Look below for the line that contains "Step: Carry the" and the line that contains "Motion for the", then restate both of them and every line in between, exactly. No picture goes in the copy.

---+---

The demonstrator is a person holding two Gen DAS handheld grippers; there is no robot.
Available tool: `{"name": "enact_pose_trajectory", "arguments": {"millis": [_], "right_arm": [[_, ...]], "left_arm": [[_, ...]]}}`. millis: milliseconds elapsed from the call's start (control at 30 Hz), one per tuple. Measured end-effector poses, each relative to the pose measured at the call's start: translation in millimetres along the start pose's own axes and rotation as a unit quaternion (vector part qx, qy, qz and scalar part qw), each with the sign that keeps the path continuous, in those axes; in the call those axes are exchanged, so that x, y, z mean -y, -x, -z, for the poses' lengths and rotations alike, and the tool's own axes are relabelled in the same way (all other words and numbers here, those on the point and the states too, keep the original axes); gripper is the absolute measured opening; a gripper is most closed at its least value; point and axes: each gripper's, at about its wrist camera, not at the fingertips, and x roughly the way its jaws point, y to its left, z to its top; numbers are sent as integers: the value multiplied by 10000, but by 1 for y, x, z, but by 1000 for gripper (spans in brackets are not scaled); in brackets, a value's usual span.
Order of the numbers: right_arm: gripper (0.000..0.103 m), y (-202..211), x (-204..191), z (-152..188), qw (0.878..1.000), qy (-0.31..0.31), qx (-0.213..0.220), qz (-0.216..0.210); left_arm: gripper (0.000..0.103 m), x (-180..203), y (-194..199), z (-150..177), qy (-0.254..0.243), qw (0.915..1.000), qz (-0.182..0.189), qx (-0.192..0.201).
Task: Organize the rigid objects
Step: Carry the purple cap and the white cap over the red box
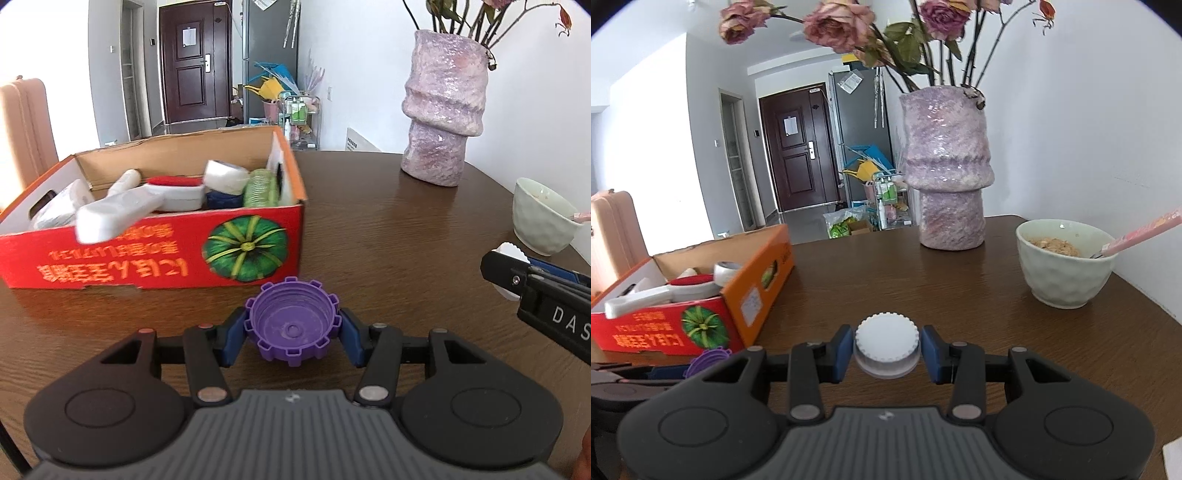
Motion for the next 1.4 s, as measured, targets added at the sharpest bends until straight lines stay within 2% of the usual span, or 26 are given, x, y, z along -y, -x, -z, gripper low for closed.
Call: {"name": "enact_pose_trajectory", "arguments": {"millis": [467,800,1400], "right_arm": [[39,30,-69,21,9994,48,59,-323],[39,39,-114,28,9989,-46,108,-447],[39,13,-156,0,9971,-362,416,-522]], "left_arm": [[54,-66,37,18,244,9996,-114,98],[54,-125,65,20,471,9978,-300,354],[54,-178,89,-16,820,9885,-577,1132]]}}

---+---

Result of the exercise
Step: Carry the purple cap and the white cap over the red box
Motion for the next 1.4 s, as measured, targets added at the sharpest bends until straight lines stay within 2% of the usual span, or 26 are given, x, y, z along -y, -x, -z, gripper low for closed.

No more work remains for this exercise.